Commit to adding balance to your life. Learn to integrate work and play when possible and treat your body with respect.

Be aware of personal strengths. Take an inventory of your strengths, consider, “When am I at my best?” “What am I usually doing, and how does it make me feel?” Continue to cultivate your best attributes that make you feel confident, and incorporate these into your daily life as much as you can.

Free yourself from “shoulds.” Live your life on the basis of what is possible for you and what feels right to you instead of what you or others think you should do. Don’t let other people distract you from identifying and fulfilling your own needs, abilities, interests and personal goals.

Don’t be afraid to put yourself first. This is not being selfish; it’s basic self-care. Recognize and take care of your own needs and wants first. Identify what really fulfills you — not just immediate gratification. Respecting your deeper needs will increase your sense of worth and well-being.

Set achievable goals. Establish goals on the basis of what you can realistically achieve, and then work step by step to develop your potential.

Experience success. Seek out and put yourself in situations in which the probability of success is high. Look for projects that stretch — but don’t overwhelm — your abilities. Imagine yourself succeeding. Whatever you accomplish, let yourself acknowledge and experience success and good feelings about it.

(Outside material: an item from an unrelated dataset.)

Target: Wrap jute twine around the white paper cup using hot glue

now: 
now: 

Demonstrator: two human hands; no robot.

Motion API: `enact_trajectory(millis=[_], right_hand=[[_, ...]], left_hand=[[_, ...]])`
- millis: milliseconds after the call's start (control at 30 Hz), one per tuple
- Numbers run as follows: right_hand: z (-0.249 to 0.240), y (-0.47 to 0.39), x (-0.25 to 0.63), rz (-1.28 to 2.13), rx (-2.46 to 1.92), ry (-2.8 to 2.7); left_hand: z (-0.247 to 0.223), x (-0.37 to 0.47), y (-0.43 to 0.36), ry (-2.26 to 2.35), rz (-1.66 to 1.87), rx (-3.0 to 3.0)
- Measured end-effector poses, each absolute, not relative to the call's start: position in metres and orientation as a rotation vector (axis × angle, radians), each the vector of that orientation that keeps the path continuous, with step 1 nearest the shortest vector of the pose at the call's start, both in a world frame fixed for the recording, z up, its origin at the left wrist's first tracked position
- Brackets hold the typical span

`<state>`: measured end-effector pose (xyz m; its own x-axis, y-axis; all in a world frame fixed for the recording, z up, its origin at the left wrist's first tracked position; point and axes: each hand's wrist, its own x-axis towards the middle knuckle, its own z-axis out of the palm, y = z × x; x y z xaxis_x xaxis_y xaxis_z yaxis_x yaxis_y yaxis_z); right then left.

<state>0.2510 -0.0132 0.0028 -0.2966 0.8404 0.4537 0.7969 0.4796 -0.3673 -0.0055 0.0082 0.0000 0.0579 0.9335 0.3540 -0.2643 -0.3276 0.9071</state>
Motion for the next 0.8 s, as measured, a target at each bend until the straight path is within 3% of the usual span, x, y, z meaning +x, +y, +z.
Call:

Risk happiness. New experiences are learning experiences, which can build self-confidence. Expect to make mistakes as part of the process; don’t be disappointed if you don’t do it perfectly. Feel good about trying something new, making progress and increasing your competence.

Solve problems. Don’t avoid problems. Face them and identify ways to cope.

Get help when you need it. Don’t fall prey to cultural taboos against seeking mental-health care. Seeking care from a psychologist or psychiatrist is a great first step to addressing mental and emotional problems head on.